Remix.run Logo
wldlyinaccurate 5 days ago

I think the parent comment means "commits" in the sense of the actual changeset; not just the message.

anshumankmr 5 days ago | parent [-]

That is also problematic, cause a git diff will probably require an exponential gain in context length AND also the ability for the LLM to use said context effectively.

That being said, a context length problem could be potentially be solved but it will take a bit of time, I think Llama4 had 10M context length (not sure if anyone tried prompting it with that much data to see how effective it really is)

tayo42 5 days ago | parent [-]

Do all of the diffs need to be included?
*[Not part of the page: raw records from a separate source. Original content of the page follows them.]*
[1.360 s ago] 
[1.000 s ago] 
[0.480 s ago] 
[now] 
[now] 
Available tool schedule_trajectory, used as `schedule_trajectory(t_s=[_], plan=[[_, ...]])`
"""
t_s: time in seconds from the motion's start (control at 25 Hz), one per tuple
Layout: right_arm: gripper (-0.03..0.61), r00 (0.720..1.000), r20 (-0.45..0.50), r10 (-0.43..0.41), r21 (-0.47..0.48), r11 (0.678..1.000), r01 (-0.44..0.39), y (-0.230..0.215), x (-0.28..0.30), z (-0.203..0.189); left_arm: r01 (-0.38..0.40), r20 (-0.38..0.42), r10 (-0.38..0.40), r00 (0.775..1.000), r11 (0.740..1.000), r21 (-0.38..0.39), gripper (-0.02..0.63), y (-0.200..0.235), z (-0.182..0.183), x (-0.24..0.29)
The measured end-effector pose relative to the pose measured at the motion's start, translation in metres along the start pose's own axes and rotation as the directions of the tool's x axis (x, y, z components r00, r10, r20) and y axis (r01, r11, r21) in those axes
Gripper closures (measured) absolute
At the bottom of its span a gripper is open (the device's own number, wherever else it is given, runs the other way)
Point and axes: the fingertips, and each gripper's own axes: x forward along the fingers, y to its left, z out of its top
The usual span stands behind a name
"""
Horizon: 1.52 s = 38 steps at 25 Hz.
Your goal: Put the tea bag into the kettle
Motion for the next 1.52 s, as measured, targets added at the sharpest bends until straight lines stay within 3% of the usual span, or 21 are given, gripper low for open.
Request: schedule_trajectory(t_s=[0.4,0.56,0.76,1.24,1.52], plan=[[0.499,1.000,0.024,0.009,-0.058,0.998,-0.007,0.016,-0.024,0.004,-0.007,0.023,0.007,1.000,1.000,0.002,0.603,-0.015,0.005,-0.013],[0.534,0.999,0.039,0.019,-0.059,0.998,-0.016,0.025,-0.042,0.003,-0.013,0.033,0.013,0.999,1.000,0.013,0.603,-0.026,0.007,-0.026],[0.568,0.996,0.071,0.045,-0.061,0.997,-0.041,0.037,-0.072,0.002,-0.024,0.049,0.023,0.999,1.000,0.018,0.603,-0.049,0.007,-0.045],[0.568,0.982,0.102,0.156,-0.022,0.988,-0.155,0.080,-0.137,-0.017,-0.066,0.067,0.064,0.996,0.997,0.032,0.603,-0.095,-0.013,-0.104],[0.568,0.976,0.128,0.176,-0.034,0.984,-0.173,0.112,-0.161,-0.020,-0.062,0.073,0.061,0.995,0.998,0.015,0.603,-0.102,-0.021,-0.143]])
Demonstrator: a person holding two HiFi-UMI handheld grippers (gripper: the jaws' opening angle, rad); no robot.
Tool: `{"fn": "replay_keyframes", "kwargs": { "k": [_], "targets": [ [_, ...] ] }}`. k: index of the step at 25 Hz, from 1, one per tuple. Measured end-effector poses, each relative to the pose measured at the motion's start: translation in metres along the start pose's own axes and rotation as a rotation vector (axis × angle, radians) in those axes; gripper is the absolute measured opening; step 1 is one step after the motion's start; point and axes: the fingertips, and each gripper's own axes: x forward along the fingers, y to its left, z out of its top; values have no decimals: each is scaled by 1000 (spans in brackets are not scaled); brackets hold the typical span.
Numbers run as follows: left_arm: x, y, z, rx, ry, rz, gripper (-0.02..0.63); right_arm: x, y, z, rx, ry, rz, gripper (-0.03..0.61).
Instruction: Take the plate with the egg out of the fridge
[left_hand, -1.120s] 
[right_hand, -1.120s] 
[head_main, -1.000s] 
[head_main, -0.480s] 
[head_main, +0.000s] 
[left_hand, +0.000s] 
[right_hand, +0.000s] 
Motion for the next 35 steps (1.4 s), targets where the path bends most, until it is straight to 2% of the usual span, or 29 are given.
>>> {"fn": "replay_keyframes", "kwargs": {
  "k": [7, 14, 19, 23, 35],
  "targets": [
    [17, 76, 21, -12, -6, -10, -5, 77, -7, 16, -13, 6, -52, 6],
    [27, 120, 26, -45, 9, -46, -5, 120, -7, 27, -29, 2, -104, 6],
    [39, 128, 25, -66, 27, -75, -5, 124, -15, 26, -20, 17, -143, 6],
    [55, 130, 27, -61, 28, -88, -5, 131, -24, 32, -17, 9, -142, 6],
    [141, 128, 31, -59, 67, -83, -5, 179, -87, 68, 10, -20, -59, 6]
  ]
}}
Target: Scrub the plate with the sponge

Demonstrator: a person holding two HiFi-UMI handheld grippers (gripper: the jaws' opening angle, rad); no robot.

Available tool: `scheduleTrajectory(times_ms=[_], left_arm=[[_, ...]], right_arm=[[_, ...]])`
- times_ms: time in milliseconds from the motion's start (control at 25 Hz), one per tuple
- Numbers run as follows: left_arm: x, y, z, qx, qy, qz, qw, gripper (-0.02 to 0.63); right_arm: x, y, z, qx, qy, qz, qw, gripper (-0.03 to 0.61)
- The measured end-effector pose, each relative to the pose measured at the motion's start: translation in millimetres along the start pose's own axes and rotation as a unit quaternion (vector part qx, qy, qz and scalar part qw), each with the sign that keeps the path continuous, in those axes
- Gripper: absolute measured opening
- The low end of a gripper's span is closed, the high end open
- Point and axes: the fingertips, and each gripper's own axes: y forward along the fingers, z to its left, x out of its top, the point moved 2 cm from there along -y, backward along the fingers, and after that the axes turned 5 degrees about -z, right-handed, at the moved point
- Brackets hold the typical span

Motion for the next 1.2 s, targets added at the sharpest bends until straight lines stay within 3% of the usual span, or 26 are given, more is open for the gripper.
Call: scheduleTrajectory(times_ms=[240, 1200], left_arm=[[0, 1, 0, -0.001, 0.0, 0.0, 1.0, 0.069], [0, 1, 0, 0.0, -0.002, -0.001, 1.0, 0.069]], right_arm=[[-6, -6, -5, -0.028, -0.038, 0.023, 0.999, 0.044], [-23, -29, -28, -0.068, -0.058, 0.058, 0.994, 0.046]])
Can't you include like a summarized version of a few changes?

Like I don't memorize the last 20 commits, but I know generally the direction things are going by reading those commits at some point

anshumankmr 5 days ago | parent [-]

If a commit was done a year or so back, then 20 commits would probably prove insufficient, and if say a team member is supposed to use some existing helper method already present in the codebase, which is easier to tell a person to use instead of an LLM writing another function to perform that same operation which is inefficient.
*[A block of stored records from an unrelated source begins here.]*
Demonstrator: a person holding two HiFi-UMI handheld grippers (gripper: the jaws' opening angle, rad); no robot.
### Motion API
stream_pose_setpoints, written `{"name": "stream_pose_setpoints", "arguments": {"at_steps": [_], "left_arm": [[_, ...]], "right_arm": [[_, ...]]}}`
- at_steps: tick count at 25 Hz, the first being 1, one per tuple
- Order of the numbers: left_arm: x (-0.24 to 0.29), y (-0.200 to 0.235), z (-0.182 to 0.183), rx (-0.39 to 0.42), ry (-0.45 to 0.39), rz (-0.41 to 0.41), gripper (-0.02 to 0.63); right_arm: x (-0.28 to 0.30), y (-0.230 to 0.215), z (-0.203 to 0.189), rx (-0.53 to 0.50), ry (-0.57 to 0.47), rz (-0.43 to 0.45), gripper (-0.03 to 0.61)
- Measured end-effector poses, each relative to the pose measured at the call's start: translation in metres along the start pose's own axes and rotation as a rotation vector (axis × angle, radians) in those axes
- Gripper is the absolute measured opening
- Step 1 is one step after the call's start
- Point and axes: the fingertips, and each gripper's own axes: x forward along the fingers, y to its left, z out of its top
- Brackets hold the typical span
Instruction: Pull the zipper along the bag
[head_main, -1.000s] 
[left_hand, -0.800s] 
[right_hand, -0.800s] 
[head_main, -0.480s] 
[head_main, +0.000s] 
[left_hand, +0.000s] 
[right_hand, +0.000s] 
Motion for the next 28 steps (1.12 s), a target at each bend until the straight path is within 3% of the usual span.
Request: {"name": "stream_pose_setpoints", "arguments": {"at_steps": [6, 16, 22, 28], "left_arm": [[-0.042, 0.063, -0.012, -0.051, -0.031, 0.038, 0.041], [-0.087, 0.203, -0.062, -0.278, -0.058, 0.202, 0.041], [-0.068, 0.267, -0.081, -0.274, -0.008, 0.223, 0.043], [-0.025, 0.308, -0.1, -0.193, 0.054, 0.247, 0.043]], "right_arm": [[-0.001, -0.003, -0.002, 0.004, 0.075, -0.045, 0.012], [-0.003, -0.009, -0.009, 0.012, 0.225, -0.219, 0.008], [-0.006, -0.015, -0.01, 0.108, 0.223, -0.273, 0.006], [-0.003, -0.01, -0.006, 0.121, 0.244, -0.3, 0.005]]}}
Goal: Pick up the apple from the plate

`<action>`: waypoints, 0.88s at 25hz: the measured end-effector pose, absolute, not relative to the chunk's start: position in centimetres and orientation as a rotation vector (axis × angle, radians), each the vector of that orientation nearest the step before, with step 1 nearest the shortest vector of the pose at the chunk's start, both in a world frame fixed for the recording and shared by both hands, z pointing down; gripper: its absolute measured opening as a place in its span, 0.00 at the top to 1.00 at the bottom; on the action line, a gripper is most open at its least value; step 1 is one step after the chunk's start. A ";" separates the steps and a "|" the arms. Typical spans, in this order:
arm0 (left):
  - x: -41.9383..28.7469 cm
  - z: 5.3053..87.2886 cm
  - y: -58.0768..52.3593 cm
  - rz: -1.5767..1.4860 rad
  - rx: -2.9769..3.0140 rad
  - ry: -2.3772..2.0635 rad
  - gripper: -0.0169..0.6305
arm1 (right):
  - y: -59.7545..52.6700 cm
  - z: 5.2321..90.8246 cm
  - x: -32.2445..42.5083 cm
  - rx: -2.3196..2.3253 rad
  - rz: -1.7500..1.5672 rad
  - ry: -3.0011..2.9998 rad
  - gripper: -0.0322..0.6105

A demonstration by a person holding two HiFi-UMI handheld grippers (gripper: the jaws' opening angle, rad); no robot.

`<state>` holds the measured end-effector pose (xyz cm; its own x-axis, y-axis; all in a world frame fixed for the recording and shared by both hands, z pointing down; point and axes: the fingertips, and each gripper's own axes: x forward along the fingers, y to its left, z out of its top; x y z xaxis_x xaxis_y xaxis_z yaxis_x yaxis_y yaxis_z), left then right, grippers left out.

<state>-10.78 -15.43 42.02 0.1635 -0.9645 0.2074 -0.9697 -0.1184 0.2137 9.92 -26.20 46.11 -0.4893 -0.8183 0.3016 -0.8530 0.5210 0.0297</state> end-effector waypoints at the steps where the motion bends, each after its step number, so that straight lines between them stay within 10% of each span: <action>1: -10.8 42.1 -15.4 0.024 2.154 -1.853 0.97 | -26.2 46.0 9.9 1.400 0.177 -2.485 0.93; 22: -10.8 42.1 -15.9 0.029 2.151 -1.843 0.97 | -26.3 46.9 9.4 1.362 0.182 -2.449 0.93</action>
And even if you juiced up a context length of an LLM to astronomical numbers AND made it somehow better at parsing and understanding its context, it will not always repeat said capabilities in other codebases (see for example o3 supposedly being the top of most benchmarks but it will still fumble a simple variation mother-is-a-surgeon puzzle).

I am not saying its impossible for a company to figure this out, but it will be incredibly hard.